カシャーン産 青釉陶製水差し

イラン、カシャーン、12世紀

寸法:高さ19.5cm

この陶製水差しは、12世紀イランの陶芸の中心地カシャーンで制作されたものです。本体のほぼ全体にわたって、鮮やかな青釉が施されており、底部のみが未施釉となっています。胴部の側面には、シンプルな濃色の縞模様が描かれ、細く絞られた首部がすっきりとした印象を与えます。 カシャーンの陶工たちは、中国とペルシャの釉薬技法を融合させ、独自の技術を発展させました。青釉には、石英の粉末、硼砂樹脂、コバルト酸化物、さらには硫酸ナトリウムなどが焼成時に用いられ、美しい瑠璃色が生み出されました。この水差しは、青釉文化の後期に属すると考えられます。
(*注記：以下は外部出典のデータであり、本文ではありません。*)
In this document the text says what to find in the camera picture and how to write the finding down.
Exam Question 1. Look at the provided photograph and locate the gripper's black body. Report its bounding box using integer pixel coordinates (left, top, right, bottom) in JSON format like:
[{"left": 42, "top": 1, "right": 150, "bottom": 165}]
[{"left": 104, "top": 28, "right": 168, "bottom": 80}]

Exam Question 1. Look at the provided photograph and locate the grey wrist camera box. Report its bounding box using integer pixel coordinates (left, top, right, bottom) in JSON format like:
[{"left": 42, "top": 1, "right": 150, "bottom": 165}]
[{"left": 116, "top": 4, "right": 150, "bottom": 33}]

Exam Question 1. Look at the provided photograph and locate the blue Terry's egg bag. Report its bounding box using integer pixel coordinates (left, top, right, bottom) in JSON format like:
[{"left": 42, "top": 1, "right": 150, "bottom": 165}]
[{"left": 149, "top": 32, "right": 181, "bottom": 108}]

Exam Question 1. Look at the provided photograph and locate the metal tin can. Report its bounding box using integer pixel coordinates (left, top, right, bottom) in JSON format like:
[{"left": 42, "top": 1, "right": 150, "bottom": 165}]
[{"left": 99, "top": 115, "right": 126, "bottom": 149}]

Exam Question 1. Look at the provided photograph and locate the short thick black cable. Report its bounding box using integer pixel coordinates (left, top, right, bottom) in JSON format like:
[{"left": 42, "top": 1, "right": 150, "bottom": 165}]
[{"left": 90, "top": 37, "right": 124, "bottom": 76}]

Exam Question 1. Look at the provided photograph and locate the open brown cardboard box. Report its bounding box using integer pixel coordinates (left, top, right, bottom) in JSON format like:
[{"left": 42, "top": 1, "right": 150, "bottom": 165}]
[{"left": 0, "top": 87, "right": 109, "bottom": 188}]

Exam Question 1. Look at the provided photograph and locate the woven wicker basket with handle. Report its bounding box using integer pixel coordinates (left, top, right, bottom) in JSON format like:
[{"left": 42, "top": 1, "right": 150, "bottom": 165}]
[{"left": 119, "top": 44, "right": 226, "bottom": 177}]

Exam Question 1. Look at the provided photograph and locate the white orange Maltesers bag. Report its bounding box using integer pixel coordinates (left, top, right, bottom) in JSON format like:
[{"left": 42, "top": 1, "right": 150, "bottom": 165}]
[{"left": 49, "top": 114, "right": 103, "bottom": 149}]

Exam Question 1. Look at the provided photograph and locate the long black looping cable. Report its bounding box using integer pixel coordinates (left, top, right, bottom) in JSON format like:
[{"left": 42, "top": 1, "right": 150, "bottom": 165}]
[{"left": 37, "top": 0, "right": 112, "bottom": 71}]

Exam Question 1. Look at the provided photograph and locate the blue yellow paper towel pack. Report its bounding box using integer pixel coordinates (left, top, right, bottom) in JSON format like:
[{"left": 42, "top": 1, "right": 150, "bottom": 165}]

もともと青釉の陶器や建築素材は、寺院や廟、宮殿などの限られた場所でしか使用が許されていませんでしたが、この制限が緩和されると、青釉の器物やタイルの生産が急速に拡大しました。

青釉が命を救う?

古代の支配者たちは、食事に使用する器として青釉陶器を好んで用いたと言われています。その理由の一つに、毒が盛られた食物や飲料が青釉の表面で化学反応を起こして変色するため、毒を見抜く手段として青釉が重宝されたという説があります。 

 

カシャーンについて 

カシャーンは、イラン中部に位置する歴史的な都市で、陶芸やタイル制作、織物で古くから名高い文化都市です。一部の伝承によれば、新約聖書に登場する「東方の三博士」はこのカシャーンの出身で、ベツレヘムの星を追ってイエス・キリストを訪ねたとされています。